The cold and damp of winter, perhaps accompanied by hunger, would see some of them pass swiftly from time into eternity. Urged on by the profiteering priests of their false, dark religions, those poor people held many pagan festivals as autumn took hold. In Ireland and Britain, as well as other parts of Western Europe, the ancient Celtic festival of Samhain has a history dating back to the 10th century. As the people gathered their sheep and cattle from the hills in readiness for winter, they sacrificed some of them to invoke the protection of their gods through the winter months. Samhain was one of the so-called ‘liminal’ festivals, because it was believed that the barrier between the physical world and the ‘Otherworld’ was reduced to the point where spirits, demons, fairies and the souls of the dead could cross into the temporal realm. The resultant horror and fear in the hearts of those poor, superstitious folk were often drowned with drunken revelries, accompanied by every sort of moral wickedness, that went on for days.
How bitterly ironic, that such a festival must have done much to ruin whatever health and wealth the people had, just when they needed them most.
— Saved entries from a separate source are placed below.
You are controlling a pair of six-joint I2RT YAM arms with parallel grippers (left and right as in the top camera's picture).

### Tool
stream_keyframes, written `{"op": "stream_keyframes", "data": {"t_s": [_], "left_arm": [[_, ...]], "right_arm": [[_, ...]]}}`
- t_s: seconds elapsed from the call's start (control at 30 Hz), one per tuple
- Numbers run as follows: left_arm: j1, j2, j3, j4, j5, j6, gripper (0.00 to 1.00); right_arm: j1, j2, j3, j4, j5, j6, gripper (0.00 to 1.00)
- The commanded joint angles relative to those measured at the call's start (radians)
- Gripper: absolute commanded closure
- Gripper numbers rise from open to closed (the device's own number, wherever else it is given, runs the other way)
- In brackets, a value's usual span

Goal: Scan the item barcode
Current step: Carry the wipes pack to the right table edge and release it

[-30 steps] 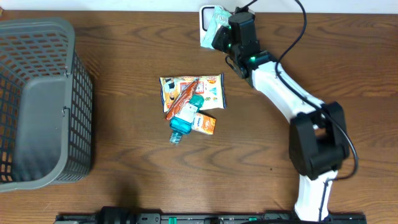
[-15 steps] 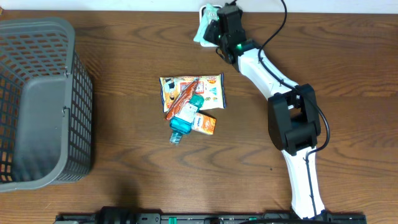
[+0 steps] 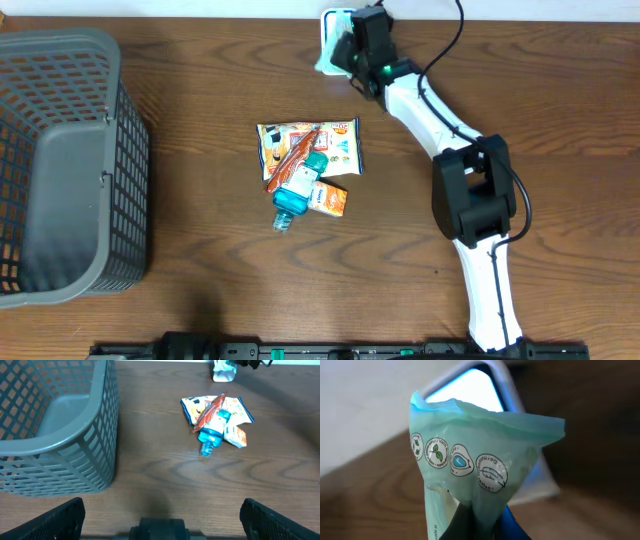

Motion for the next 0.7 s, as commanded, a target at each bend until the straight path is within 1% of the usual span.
{"op": "stream_keyframes", "data": {"t_s": [0.0, 0.07, 0.17, 0.37, 0.47, 0.53, 0.6, 0.67], "left_arm": [[0.005, 0.004, -0.002, -0.075, 0.005, -0.001, 0.01], [0.005, 0.004, -0.002, -0.075, 0.005, -0.001, 0.01], [0.005, 0.004, -0.002, -0.075, 0.005, -0.001, 0.01], [0.005, 0.004, -0.002, -0.075, 0.005, -0.001, 0.01], [0.005, 0.004, -0.002, -0.075, 0.005, -0.001, 0.01], [0.005, 0.004, -0.002, -0.075, 0.005, -0.001, 0.01], [0.005, 0.004, -0.002, -0.075, 0.005, -0.001, 0.01], [0.005, 0.004, -0.002, -0.075, 0.005, -0.001, 0.01]], "right_arm": [[-0.03, -0.067, 0.053, -0.098, 0.03, -0.059, 0.99], [-0.051, -0.121, 0.053, -0.196, 0.057, -0.074, 0.99], [-0.091, -0.215, 0.053, -0.371, 0.151, -0.073, 0.99], [-0.213, -0.341, 0.053, -0.64, 0.492, -0.073, 0.99], [-0.306, -0.347, 0.052, -0.726, 0.645, -0.073, 0.99], [-0.378, -0.337, 0.042, -0.753, 0.718, -0.074, 0.99], [-0.463, -0.321, 0.028, -0.76, 0.758, -0.074, 0.99], [-0.563, -0.293, 0.014, -0.756, 0.758, -0.074, 0.99]]}}
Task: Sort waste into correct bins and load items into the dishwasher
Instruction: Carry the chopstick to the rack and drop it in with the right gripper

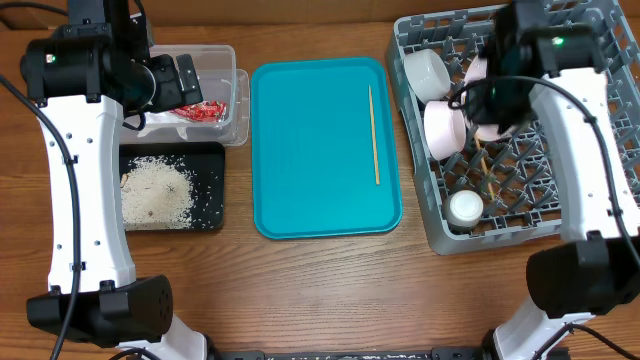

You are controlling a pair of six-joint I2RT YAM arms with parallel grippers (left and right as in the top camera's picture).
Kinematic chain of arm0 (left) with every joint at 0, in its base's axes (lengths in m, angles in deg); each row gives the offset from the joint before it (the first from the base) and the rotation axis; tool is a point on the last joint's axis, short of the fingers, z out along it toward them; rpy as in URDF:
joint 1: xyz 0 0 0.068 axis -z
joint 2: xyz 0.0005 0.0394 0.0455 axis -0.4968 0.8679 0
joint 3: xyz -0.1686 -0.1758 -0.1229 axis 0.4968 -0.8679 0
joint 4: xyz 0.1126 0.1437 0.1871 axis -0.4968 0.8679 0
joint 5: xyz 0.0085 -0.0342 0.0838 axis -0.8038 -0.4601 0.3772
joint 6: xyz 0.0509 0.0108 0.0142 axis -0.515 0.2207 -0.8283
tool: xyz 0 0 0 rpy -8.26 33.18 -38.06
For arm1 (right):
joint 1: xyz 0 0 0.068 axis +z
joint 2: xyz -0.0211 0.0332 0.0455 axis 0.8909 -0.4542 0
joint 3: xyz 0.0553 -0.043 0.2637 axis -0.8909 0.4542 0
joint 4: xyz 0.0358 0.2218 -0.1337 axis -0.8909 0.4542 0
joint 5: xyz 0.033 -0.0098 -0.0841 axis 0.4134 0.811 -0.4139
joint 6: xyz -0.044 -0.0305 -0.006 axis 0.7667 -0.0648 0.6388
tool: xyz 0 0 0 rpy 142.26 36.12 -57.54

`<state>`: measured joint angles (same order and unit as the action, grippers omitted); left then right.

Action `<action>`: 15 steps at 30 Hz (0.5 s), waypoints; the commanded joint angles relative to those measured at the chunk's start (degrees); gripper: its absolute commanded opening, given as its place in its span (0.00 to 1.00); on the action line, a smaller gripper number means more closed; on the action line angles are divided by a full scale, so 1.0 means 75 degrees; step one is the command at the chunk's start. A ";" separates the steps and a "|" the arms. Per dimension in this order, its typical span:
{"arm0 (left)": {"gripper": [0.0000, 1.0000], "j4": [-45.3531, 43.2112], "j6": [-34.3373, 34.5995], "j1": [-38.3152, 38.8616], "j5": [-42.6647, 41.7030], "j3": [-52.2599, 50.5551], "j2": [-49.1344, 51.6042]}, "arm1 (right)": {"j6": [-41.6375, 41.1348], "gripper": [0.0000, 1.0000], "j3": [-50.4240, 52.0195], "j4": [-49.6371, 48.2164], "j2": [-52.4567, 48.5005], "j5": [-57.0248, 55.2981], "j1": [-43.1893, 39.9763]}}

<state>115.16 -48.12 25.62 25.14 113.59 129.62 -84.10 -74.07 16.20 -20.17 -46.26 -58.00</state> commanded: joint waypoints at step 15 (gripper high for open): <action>1.00 -0.0003 0.0006 0.0009 0.0050 0.0067 0.0000 | -0.0280 0.47 -0.0099 -0.1751 -0.1492 0.0708 0.2098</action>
<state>115.18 -48.12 25.62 25.14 113.59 129.62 -84.32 -76.19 3.17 -26.68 -38.58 -42.91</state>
Soon, the pagan Samhain, ‘christianised’ by Rome and dedicated to ‘all saints’, will be upon us again. But ‘Hallowe’en’, dear Christian, is not a harmless bit of fun with spooks and spiders – it is one of the “works of darkness” to be “cast off” (Rom 13.12). “We are not of the night, nor of darkness” (1 Thess 5.5), and we should “have no fellowship with the unfruitful works
of darkness, but rather reprove them” (Eph 5.11). If it be argued by Christian parents, moved by the tears of their children as they are told that they cannot join their friends in ‘trick-or-treat’ frivolity, that “sure, it’s only a bit of harmless fun”; remember, “ye cannot drink the cup of the Lord, and the cup of devils: ye cannot be partakers of the Lord’s table, and of the table of devils” (1 Cor 10.21). Certain things are wholly incompatible: Hallowe’en and Christian living are of that kind.
By the grace of God, and through the power of the Gospel, believers have been “delivered … from the power of darkness” (Col 1.13), and are now “the children of light” (1 Thess 5.5). We are to live as such, and not compromise our calling through sentimentality or ignorance. “For … what communion hath light with darkness?” (2 Cor 6.14).